GeneralCase Report

Myxedema Psychosis in a Patient With Undiagnosed Hashimoto Thyroiditis

Matthew M. Mavroson, DO; Nirav Patel, DO; and Eleonora Akker, DO
Notes and Affiliations
Notes and Affiliations

Received: August 7, 2016

Accepted: August 30, 2016

Published: January 1, 2017

J Osteopath Med; 117(1): 50-54

Myxedema psychosis is uncommon in patients with primary hypothyroidism. Most often, this disease state can be found in patients with Hashimoto thyroiditis or after total thyroidectomy. Chronic hypothyroidism can lead to an insidious onset of psychiatric symptoms in patients, such as dementia, delirium, psychosis, hallucinations, and coma.
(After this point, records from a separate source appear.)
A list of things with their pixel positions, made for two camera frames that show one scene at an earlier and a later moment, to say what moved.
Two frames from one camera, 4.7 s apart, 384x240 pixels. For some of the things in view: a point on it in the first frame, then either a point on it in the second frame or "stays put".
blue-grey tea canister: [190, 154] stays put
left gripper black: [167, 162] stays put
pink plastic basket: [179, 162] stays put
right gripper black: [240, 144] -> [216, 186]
A 31 year old man with an unremarkable medical history was brought to the psychiatric emergency department for new-onset aggression, paranoid behavior, and hallucinations for 4 days. Initial test results showed a thyroid-stimulating hormone level of 306.0 mIU/L and a free thyroxin level of 0.24 ng/dL. No other clinical or laboratory abnormalities were found. A diagnosis of myxedema psychosis was established, and the patient was treated with tapering doses of intravenous hydrocortisone and 0.1 mg of intravenous levothyroxine daily. On hospital day 3, his mental status began to improve, and he was discharged on day 4. Myxedema psychosis is rarely the initial presenting symptom of hypothyroidism, especially in the absence of other abnormal clinical or laboratory findings.